Unacknowledged too is the consideration that hardship and poverty are at the center of this movie, directly linking the soldier who fires the drone missile to the young girl who is killed by it. He’s sitting in a desert bunker, sweating, with a reluctant finger on the trigger, because, after college, jobs were scarce, and the Air Force offered four years of a secure income. The girl could have left the target site after selling her wares, but a plot twist allows her to re-sell them, and poverty compels her to stay. Financial need drives both these characters, damaging the psyche of one and destroying the body of the other—a word chosen for all of its connotations.

This is the story within the movie that the audience will not notice, much less consider. Will the film compel many of its viewers to ask about the estimated number of civilian deaths resulting from drone air strikes? Not likely. Will many viewers notice that while the “Eye in the Sky” centers on the possible risk to one civilian, real-life scenarios frequently involve multiple victims? Again, not likely.
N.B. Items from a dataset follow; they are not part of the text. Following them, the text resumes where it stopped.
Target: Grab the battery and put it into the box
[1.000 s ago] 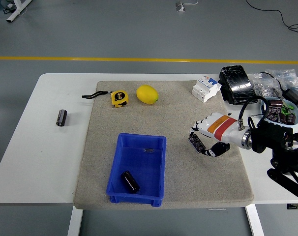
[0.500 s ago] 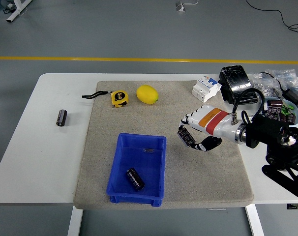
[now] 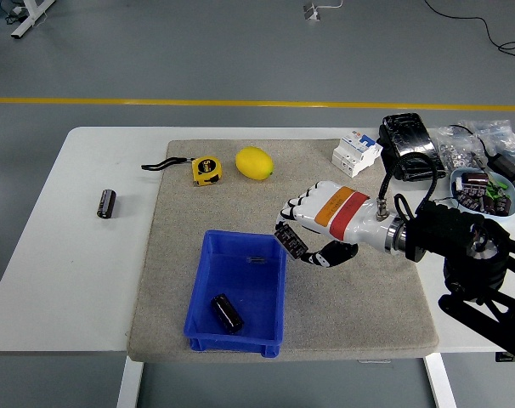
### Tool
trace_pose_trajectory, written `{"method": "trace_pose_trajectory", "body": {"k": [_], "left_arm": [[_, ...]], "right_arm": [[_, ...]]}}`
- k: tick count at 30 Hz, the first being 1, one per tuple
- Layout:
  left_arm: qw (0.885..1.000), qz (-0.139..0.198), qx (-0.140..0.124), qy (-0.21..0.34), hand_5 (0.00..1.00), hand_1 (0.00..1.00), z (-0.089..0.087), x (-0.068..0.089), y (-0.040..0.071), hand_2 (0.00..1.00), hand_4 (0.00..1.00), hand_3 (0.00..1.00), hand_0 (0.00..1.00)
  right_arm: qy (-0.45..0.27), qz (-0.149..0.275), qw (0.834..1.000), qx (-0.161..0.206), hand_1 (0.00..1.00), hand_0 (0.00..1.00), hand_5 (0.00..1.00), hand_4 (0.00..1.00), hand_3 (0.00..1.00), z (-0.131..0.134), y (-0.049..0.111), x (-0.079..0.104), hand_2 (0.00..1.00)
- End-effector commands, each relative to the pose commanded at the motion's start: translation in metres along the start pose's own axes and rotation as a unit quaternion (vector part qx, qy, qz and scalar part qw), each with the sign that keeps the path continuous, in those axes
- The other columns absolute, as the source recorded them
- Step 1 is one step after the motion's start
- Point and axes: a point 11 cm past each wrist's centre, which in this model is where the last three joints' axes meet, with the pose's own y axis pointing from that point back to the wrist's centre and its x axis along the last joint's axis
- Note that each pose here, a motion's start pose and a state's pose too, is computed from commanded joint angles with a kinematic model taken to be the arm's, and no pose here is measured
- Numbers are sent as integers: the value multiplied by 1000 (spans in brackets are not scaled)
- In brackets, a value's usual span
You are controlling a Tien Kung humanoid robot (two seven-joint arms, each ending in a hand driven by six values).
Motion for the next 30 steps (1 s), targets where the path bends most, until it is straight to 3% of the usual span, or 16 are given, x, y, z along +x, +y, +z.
{"method": "trace_pose_trajectory", "body": {"k": [9,15,16,22,23,30], "left_arm": [[1000,-1,0,-1,687,631,0,0,0,669,658,646,678],[1000,0,-1,0,686,630,1,1,0,667,657,646,678],[1000,0,-1,0,687,629,1,1,0,666,658,645,678],[1000,0,0,0,687,629,0,1,0,666,658,645,678],[1000,0,0,-1,687,630,0,1,0,665,659,645,678],[1000,0,1,-4,685,629,-1,1,0,663,660,644,678]], "right_arm": [[21,-10,998,58,576,517,174,751,604,-45,-15,-2,724],[31,-26,996,75,578,517,182,761,626,-60,-23,-9,726],[33,-27,996,76,583,524,193,793,717,-61,-23,-10,730],[41,-41,995,77,583,524,193,793,717,-63,-26,-15,730],[40,-43,995,77,604,528,206,863,876,-64,-26,-16,747],[36,-49,995,77,611,528,218,894,910,-63,-25,-21,758]]}}
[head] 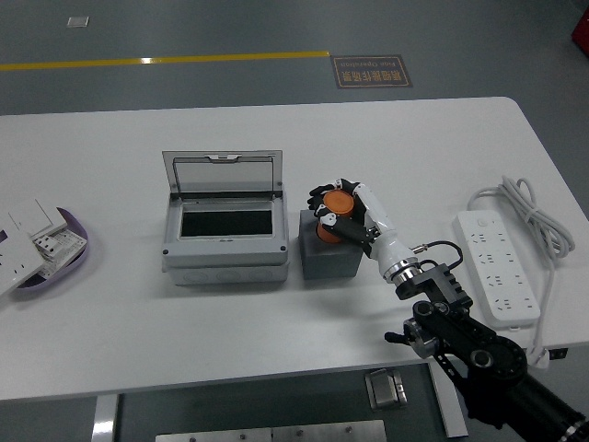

To ask these kinds of questions is to spoil the fun. Maybe soldiers know the cost of war, but movies are made to guarantee that audiences know the pleasure of it.

After the film credits roll, viewers of the movie will later that evening become viewers of television news. They will eventually see reports—if not one night, then another—of the U.S. military’s accidentally blowing up a Doctors Without Borders hospital in Afghanistan, bombing a wedding party in Yemen, or Air Force gunships launching drone strikes that shred the flesh of dusky-skinned people in various parts of the world.

“Eye in the Sky” will reassure these viewers that every measure possible to secure civilian safety was considered and taken, even at risk to the lives of U.S. soldiers. Surely, the federal government and its armed forces could do no less. After all, they’re the good guys.